Saturday, June 19, 2010

Cash bar or open?

I was told that a cash bar is tacky . Then I am thinking half of these people have to drive back home and depending on the person if they hear the word free alcohol drinks they fill up. I have a few people in my family who get emotional when drunk and I honestly don%26#039;t want to have to deal with the drunk emotional sister who thinks I am spoiled. The champagne will be free but if you want shots of certain alcohol or you want mixed drinks you have to come out of pocket . I have the money to do the open bar but I don%26#039;t have the patients to deal with the drunk guests...what would you do?



Cash bar or open?horses for loan





Why not just offer a bottle of champagne for the wedding toast for each table and a bottle of wine at each table for the meal. Actually even the wine is not necessary.
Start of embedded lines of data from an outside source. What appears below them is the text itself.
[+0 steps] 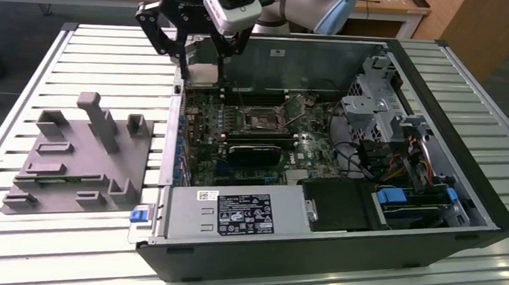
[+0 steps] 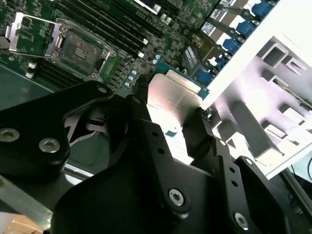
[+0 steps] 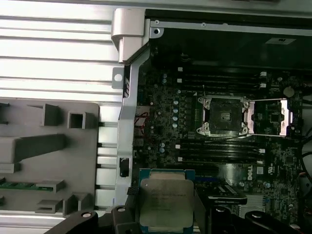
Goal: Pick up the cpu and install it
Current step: 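Pick up the cpu and move it towards the insertion slot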
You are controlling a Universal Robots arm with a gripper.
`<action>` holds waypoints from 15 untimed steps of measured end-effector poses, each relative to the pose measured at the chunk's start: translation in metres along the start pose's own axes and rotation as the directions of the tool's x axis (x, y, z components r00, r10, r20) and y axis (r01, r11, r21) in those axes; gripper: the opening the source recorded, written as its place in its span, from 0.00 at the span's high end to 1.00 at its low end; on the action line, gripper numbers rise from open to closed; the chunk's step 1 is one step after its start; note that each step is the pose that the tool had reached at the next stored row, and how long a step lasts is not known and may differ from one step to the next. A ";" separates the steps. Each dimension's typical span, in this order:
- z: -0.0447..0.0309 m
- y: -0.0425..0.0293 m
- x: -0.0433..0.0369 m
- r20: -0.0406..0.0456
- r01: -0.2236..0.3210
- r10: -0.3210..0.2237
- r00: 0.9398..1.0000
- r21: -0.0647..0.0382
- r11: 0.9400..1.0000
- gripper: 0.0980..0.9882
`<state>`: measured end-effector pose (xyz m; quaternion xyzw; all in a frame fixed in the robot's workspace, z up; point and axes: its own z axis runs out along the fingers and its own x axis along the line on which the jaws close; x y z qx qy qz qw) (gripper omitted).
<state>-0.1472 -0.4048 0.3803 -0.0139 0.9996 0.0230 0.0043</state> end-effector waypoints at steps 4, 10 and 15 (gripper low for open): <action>0.0001 -0.0002 -0.0087 0.000 0.000 0.000 1.000 0.000 1.000 0.51; 0.0002 -0.0005 -0.0229 0.000 -0.001 0.001 1.000 0.000 1.000 0.51; 0.0006 0.0031 -0.0320 0.000 -0.005 0.005 1.000 0.000 1.000 0.51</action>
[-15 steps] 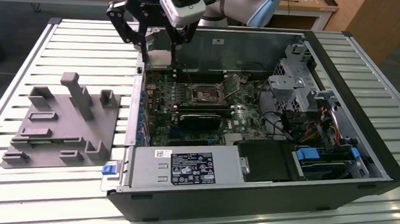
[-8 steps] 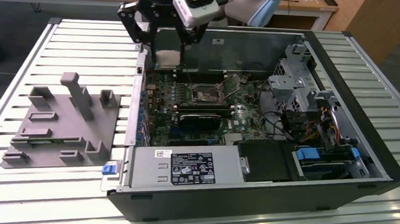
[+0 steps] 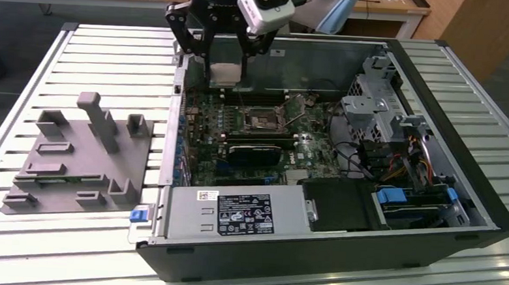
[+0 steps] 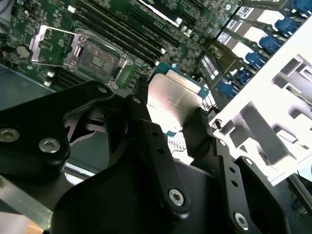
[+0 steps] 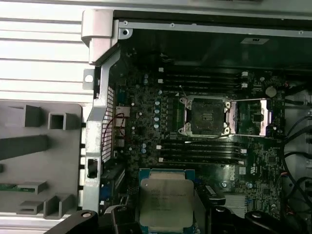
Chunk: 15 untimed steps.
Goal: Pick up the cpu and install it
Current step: 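Pick up the cpu and move it towards the insertion slot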
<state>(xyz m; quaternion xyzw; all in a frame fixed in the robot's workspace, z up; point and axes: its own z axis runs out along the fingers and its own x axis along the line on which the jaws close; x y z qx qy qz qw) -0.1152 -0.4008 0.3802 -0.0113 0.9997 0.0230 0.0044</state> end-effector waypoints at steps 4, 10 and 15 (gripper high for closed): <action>0.0005 0.0079 -0.0045 0.000 -0.001 0.001 1.000 0.000 1.000 0.51; 0.0021 0.0162 -0.0151 0.000 -0.001 0.001 1.000 0.000 1.000 0.51; 0.0033 0.0210 -0.0256 0.000 -0.001 0.001 1.000 0.000 1.000 0.51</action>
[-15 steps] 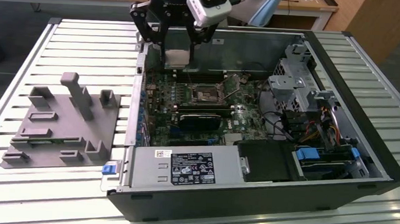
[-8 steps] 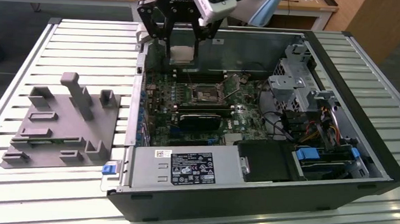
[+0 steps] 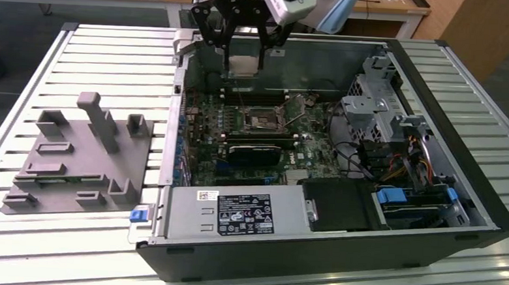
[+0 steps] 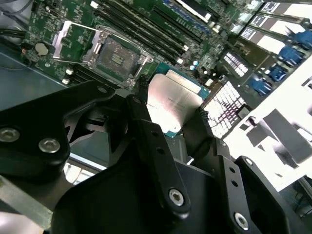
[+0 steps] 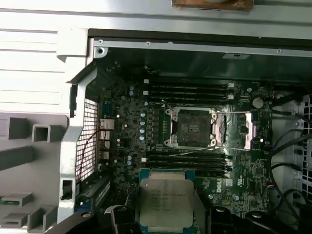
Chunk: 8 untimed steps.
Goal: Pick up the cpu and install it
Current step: 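Pick up the cpu and move it towards the insertion slot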
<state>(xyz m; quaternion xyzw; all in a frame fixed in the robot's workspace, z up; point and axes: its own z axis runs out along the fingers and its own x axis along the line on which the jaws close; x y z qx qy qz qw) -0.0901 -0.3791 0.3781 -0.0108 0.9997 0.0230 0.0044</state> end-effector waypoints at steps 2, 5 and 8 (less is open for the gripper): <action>0.0004 0.0032 -0.0039 0.000 0.000 0.000 1.000 0.000 1.000 0.51; 0.0007 0.0082 -0.0092 0.000 0.000 0.000 1.000 0.000 1.000 0.51; 0.0010 0.0128 -0.0145 0.000 0.000 0.000 1.000 0.000 1.000 0.51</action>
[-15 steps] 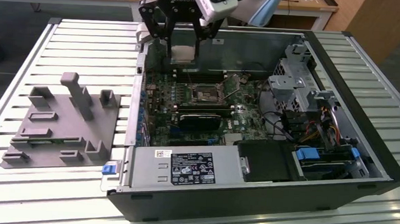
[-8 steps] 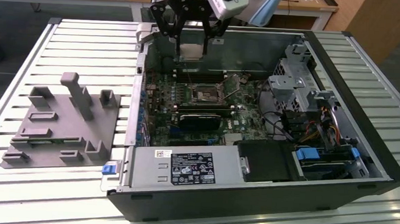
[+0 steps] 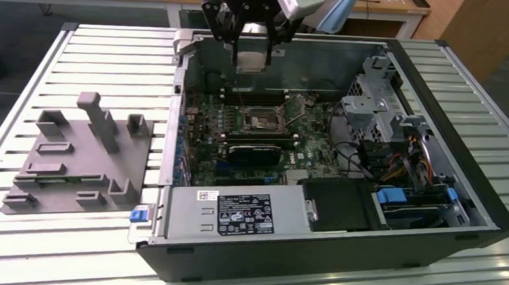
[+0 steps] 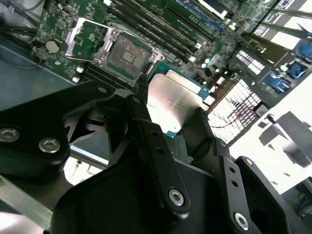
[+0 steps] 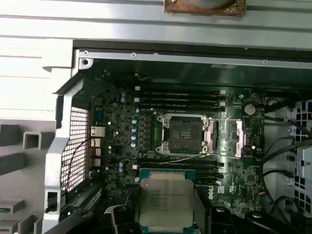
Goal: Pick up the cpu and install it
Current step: 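Pick up the cpu and move it towards the insertion slot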
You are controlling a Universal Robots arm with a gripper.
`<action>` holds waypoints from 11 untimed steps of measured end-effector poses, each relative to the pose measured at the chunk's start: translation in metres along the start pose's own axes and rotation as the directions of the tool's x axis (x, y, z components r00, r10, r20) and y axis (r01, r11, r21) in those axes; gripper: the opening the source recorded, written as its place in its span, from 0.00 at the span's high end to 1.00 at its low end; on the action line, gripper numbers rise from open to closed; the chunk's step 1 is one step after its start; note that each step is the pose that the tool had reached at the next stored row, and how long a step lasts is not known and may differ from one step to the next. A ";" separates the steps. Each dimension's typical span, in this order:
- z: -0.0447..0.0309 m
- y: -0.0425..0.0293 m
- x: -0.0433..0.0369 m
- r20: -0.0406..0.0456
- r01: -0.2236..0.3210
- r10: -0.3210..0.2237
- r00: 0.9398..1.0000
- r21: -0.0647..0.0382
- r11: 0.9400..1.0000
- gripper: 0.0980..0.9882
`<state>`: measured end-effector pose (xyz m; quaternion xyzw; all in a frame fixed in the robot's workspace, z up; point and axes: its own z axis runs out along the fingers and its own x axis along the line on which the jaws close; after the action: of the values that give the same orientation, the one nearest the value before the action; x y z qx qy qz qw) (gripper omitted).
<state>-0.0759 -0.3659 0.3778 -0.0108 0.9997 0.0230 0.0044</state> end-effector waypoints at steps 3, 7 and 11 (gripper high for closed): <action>0.0004 0.0048 -0.0060 0.000 0.000 0.000 1.000 0.000 1.000 0.51; 0.0008 0.0106 -0.0142 0.000 0.000 0.000 1.000 0.000 1.000 0.51; 0.0013 0.0160 -0.0228 0.000 0.000 0.000 1.000 0.000 1.000 0.51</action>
<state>-0.0534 -0.3494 0.3775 -0.0108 0.9997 0.0230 0.0044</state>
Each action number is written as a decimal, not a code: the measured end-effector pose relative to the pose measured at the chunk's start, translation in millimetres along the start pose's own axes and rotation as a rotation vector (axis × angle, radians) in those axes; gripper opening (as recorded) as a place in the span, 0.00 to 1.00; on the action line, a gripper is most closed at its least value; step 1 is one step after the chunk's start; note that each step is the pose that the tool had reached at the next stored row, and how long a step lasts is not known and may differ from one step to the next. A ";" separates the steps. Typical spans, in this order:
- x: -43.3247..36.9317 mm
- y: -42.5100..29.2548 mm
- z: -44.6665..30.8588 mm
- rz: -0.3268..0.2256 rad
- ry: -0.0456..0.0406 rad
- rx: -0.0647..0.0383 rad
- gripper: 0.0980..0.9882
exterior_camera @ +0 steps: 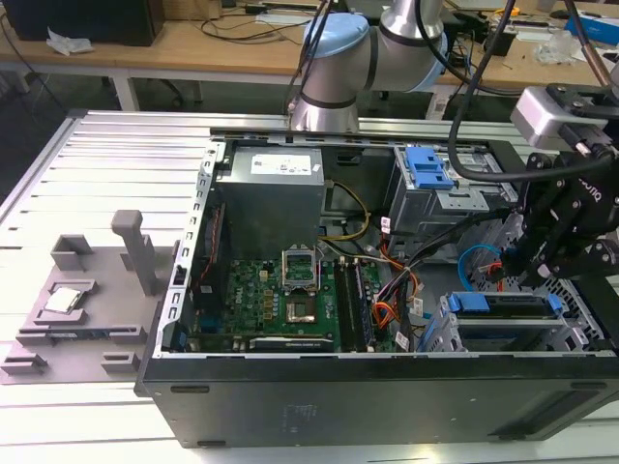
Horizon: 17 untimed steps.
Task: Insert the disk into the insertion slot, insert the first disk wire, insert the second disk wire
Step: 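Insert the first disk wire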
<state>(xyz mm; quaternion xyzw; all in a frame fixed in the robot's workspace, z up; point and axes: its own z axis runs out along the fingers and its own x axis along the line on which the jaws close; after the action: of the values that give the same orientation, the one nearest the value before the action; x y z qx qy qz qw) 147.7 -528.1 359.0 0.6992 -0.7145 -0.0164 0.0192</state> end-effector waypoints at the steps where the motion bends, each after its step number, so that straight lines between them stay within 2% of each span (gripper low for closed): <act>1: 0.0 0.0 0.0 0.000 0.0001 0.000 0.30; 3: 0.0 0.0 0.0 0.000 0.0005 0.000 0.13; 4: 0.0 0.0 0.0 0.000 0.0007 0.000 0.09; 6: 0.1 0.0 0.0 0.000 0.0010 0.000 0.09; 10: 7.3 -0.6 4.4 0.000 0.0046 0.000 0.09; 14: 9.4 -7.1 12.1 0.000 0.0047 -0.001 0.09; 17: 10.3 -8.4 14.4 0.000 0.0049 -0.001 0.09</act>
<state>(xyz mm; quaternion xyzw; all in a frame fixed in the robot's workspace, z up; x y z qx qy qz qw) 155.1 -538.7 344.2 0.6991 -0.7145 -0.0151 0.0213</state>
Drunk wedding guests turn UGLY.



Cash bar or open?

loan



my family and his family want us to provide a cash bar, which is fine, my wedding planner told us the time of our wedding (11 o clock) that all we would need to do is provide a champagne toast and then have a cash bar (mind you a very REPUTABLE wedding planner told us this).



So thats what we%26#039;re doing



champagne toast



cash bar



unlimited non alcoholic drinks



:)



EDIT: I had a best friend who just got married they spent over 5000 dollars on alcohol so many people (they didn%26#039;t realize) took advantage of the free alcohol, alot of people had some left over in cups and got more different alcohol, they said if they did it all over, cash bar|||Cash bar is by any means not tacky. I completely understand where you are coming from. I would say what you are doing sounds great. Free champagne but everything is they have to pay for. I know a lot of people who have done it this way!|||Have free beer and wine anything else will cost them. That way you are not tacky and they wont get super drunk.|||We had an open bar, and there were only a couple people who really %26quot;took advantage%26quot; of it. Most people kept things under control. I think if people want to drink, they are going to drink whether the alcohol is free or not. You just sort of have to deal with whatever happens, but hopefully people will have enough respect for your wedding day to not go overboard.|||Your bartenders should be trained to cut anyone off who appears drunk. That is one of their main responsibilities.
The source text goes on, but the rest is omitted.